15 Desember 2014

Arswendo Atmowiloto, Penulis Cerita Keluarga Cemara

Arswendo Atmowiloto, mantan pemimpin redaksi tablod Monitor, ia pernah bercita-cita menjadi dokter, tetapi ekonomi keluarga tak memungkinkan dirinya memasuki fakultas kedokteran.
Ayahnya bekerja sebagai pegawai balaikota Surakarta, beliau meninggal ketika Arswendo masih duduk di sekolah dasar. Ibunya meninggal tahun 1965. Ia menjadi anak yatim piatu pada usia 17 tahun.

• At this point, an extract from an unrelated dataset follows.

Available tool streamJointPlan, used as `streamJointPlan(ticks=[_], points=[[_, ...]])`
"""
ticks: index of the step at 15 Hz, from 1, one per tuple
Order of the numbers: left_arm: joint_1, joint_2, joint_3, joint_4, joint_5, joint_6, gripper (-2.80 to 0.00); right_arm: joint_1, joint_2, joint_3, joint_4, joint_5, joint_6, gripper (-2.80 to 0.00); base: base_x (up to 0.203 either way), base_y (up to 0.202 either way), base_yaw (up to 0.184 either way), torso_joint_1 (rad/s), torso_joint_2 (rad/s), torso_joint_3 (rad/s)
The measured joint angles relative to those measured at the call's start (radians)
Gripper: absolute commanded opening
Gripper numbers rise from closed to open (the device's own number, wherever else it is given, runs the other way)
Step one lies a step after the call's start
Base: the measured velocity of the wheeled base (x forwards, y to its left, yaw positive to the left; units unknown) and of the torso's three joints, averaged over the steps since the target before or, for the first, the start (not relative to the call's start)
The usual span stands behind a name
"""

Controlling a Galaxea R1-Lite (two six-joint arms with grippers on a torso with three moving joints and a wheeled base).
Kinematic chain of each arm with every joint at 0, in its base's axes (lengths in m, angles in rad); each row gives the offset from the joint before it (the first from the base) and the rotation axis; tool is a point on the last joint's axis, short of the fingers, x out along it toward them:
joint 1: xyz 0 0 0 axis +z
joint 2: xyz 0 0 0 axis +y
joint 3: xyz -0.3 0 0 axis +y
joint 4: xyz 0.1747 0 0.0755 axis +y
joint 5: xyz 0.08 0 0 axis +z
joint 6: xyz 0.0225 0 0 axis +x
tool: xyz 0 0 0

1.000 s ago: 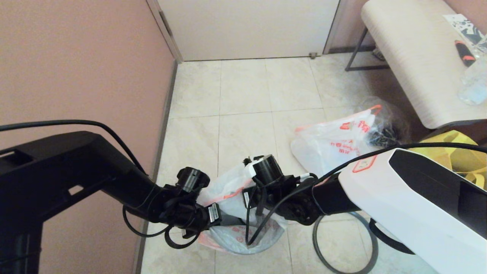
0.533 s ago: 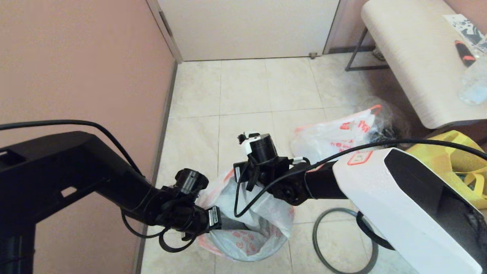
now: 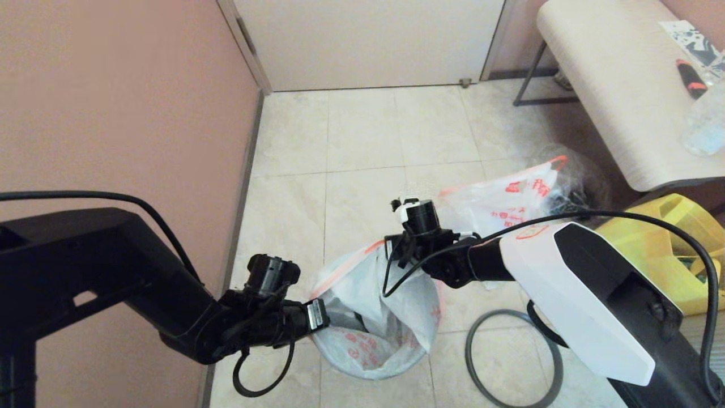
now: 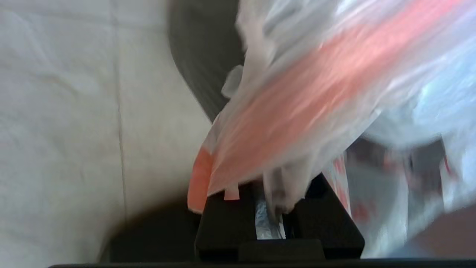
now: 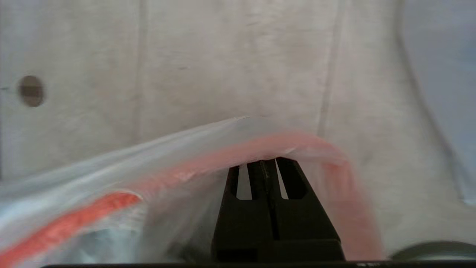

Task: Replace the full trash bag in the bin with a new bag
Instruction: Put the new garbage bag on the trash can

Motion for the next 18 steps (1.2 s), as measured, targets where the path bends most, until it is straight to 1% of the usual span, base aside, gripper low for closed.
streamJointPlan(ticks=[2,4,5,6,8,9,12,13,16,18], points=[[0.008,0.012,-0.006,-0.025,0.051,-0.034,-2.8,-0.005,-0.012,0.006,0.042,0.002,0.008,-2.8,0.0,0.0,0.0,0.0,0.0,0.0],[0.006,0.037,-0.033,-0.031,0.143,-0.062,-2.8,-0.001,-0.046,0.008,0.134,0.028,0.038,-2.8,0.0,0.0,0.0,0.0,0.0,0.0],[0.004,0.045,-0.04,-0.03,0.175,-0.065,-2.8,0.009,-0.065,0.009,0.184,0.052,0.058,-2.8,0.0,0.0,0.0,0.0,0.0,0.0],[0.001,0.051,-0.043,-0.031,0.18,-0.065,-2.8,0.021,-0.083,0.009,0.216,0.067,0.075,-2.8,0.0,0.0,0.0,0.0,0.0,0.0],[-0.01,0.053,-0.038,-0.032,0.177,-0.062,-2.8,0.041,-0.107,0.011,0.225,0.072,0.092,-2.8,0.0,0.0,0.0,0.0,0.0,0.0],[-0.013,0.051,-0.033,-0.029,0.165,-0.061,-2.8,0.055,-0.114,0.01,0.224,0.079,0.103,-2.8,0.0,0.0,0.0,0.0,0.0,0.0],[-0.018,0.03,-0.013,-0.024,0.07,-0.057,-2.8,0.098,-0.113,0.007,0.219,0.09,0.105,-2.8,0.0,0.0,0.0,0.0,0.0,0.0],[-0.019,0.024,-0.007,-0.023,0.055,-0.053,-2.8,0.107,-0.107,0.007,0.213,0.089,0.104,-2.8,0.0,0.0,0.0,0.0,0.0,0.0],[-0.023,0.014,0.007,-0.024,0.05,-0.028,-2.8,0.135,-0.095,0.006,0.191,0.09,0.106,-2.8,0.0,0.0,0.0,0.0,0.0,0.0],[-0.031,0.012,0.012,-0.024,0.047,-0.025,-2.8,0.147,-0.095,0.007,0.182,0.089,0.108,-2.8,0.0,0.0,0.0,0.0,0.0,0.0]])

Ketiak Arswendo diterima di Postel Bandung, yang berikatan dinas, setelah lulus SMA, anak ketiga dari enam bersaudara ini tak bisa berangkat karena tak punya ongkos. Kalau pun ia sempat kuliah di IKIP Negeri Solo (Sekarang Univrsitas Negeri Sebelas Maret), itu pun dijalani dengan setengah hati. Wendo, demikian panggilannya, pernah bekerja diberbagai tempat, mulai di pabrik bihun, tukang parker sepeda di apotik, tukang pungut bola di lapangan tenis, dan lain sebagainya. Selanjutnya ia mulai menulis dalam bahasa Jawa, cerita pendek, dan cerita bersambung, serta artikel di media berbahasa Jawa pada tahun 1968. Mula-mula tulisannya selalu ditolak. Tetapi setelah mengunakan nama Arswendo Atmowiloto, tulisannya pun diterbitkan.  

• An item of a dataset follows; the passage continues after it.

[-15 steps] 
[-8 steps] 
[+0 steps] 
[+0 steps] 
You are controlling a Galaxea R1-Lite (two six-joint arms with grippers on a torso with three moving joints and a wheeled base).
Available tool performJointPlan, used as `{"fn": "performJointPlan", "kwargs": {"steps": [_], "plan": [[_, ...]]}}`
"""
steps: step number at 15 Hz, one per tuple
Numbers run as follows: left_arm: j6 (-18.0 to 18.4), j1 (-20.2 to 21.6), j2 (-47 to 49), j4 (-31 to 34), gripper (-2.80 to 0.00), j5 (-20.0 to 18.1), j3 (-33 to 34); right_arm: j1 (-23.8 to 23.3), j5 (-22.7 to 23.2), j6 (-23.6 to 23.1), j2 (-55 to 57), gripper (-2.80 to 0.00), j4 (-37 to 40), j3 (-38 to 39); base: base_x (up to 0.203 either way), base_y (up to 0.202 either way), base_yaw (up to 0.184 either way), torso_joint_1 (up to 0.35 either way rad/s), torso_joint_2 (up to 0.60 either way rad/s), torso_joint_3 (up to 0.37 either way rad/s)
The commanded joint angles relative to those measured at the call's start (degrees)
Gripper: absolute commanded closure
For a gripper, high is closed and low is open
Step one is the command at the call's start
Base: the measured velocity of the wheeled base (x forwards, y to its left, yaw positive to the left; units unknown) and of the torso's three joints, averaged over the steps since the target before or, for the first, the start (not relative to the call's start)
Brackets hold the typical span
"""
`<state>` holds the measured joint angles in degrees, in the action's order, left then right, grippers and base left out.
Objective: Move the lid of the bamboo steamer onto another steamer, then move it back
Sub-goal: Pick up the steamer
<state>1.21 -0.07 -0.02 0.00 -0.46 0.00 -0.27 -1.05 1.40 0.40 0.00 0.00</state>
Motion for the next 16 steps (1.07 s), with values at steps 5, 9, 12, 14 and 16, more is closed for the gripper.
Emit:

Wendo menjadi wartawan ketika di Solo muncul harian berbahasa Jawa Dharma Kandha dan Dharma Nyata. Sambil bekerja di media tersebut ia pun menjadi korenponden lepas majalah Tempo. Pada tahun 1972, ia pindah ke Jakarta dan bekerja sebagai redaktur pelaksanan di majalah humor Astaga. Majalah ini tak hidup lama. Dan ia pun menjadi wartawan di kelompok Kompas-Gramedia. Di sini ia menjadi pemimpin redaksi majalah remaja Hai dan tabloid hiburan Monitor

Monitor yang melesat pamornya dalam waktu singkat terjerat sebuah kasus. Dalam tabloid tersebut Arswendo memuat jejak pendapat tentang tokoh-tokoh yang dikagumi, ia menempatkan Nabi Muhammad saw. diurutan kesebelas. Ia diganjar lima tahun kurungan penjara. Ekonomi keluarga pun terpuruk. Anaknya yang baru lulus sekolah dasar berjualan sampul buku, sedangkan anaknya yang lebih tua berjualan kue. 

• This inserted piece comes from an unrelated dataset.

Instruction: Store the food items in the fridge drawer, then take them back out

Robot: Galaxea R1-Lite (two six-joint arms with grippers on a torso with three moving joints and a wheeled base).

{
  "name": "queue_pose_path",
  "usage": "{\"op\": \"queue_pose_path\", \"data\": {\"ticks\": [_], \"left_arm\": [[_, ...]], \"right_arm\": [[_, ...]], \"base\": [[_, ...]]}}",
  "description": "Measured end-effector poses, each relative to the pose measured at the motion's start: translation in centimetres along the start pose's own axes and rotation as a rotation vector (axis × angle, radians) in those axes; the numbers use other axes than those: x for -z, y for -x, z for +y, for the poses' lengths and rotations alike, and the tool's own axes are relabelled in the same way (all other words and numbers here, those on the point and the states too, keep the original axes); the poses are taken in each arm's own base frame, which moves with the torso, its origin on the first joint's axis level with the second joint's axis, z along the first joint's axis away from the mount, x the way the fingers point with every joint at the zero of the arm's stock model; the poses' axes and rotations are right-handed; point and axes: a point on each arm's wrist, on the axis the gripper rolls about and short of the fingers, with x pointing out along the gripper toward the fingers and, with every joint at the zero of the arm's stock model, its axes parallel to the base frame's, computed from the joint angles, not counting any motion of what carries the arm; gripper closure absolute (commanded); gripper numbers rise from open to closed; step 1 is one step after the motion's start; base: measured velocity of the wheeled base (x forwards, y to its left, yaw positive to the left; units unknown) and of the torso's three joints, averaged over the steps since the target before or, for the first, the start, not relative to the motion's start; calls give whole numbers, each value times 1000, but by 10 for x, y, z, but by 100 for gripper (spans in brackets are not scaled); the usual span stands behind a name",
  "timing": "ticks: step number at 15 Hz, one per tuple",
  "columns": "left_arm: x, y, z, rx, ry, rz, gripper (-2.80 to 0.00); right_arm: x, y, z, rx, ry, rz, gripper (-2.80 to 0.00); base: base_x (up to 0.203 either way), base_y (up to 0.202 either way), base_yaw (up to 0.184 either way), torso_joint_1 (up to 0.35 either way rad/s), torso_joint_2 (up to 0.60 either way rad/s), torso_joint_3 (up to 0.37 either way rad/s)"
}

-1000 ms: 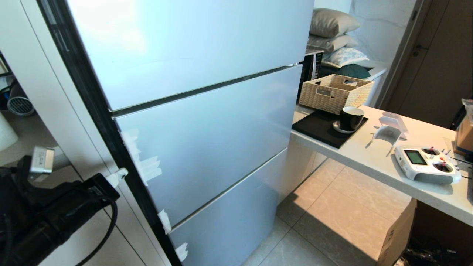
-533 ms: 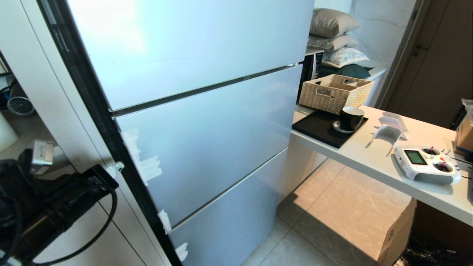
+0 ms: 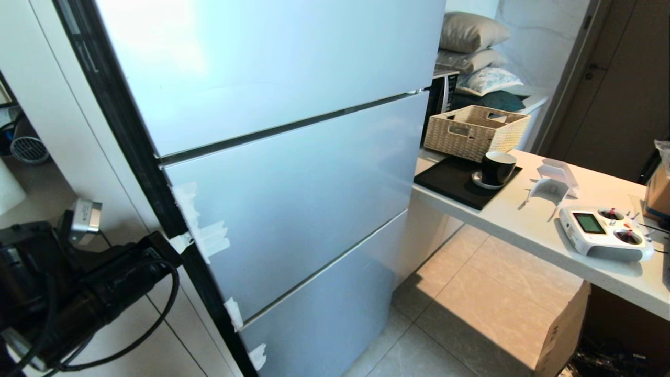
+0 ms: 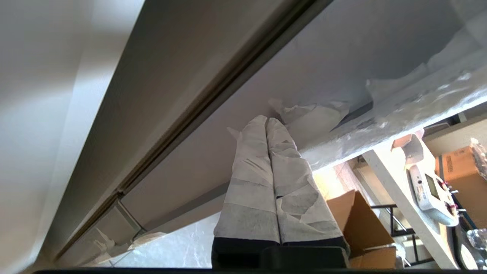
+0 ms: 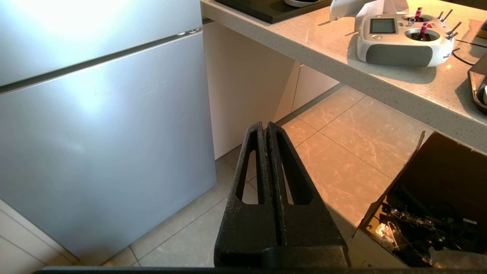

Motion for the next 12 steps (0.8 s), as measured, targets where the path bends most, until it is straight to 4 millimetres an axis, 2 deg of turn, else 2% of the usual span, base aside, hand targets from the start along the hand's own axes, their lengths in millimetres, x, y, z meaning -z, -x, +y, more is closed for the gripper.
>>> {"op": "queue_pose_path", "data": {"ticks": [5,12], "left_arm": [[17,9,-10,76,-9,98,0],[19,19,-15,111,-17,92,0]], "right_arm": [[0,0,0,1,0,0,0],[0,0,0,0,0,0,0]], "base": [[0,0,0,0,0,0],[0,0,0,0,0,0]]}}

Pribadinya yang santai dan senang humor membuat Arswendo betah menjalani hidup di penjara. Sebagai contoh, ia menghabiskan waktu di penjara dengan membuat tato di sandal jepit. Setelah ditato, sandal yang semula berharga lima ratus, bisa dijual kembali dengan haraga dua ribu. Dengan usaha itulah ia mempunyai tujuh ratus anak buah. Tentunya ia tetap menulis. Tujuh novel yang ditulisnya di LP Cipinang antara lain Kisah Para Ratib, Abal-abal, dan menghitung Hari. Ia juga menulis puluhan artikel, tiga naskah scenario, dan bberapa cerita bersambung. Sebagian di antaranya dikirim ke Kompas dan Suara pembaharuan dengan menggunakan nama pena. 

Wendo, yang pernah mengikuti program penulisan kreatf di Iowa, Amerika Serikat, pada tahun 1979, dikenal juga sebagai pengamat televise. Wendo, pemilik rumah produksi PT Atmochademas Persada, telah membuat sejumlah sinetron. Sinetron keluarga Cemara memperoleh Panasonic Award pada tahun 2000 sebagai sinetron anak-anak terfavorit. Ia juga menerima Piala Vidia sebanyak tiga kali untuk Pemahat Borobudur, Menghitung Hari, dan Vonis Kepagian. Selain mnulis, Wendo pun sula mendalang. 

Referensi :

1.       Miskin Tapi Sukses Sekolah/Kuliah, Nisrina Lubis, Diva Press, Juni 2010.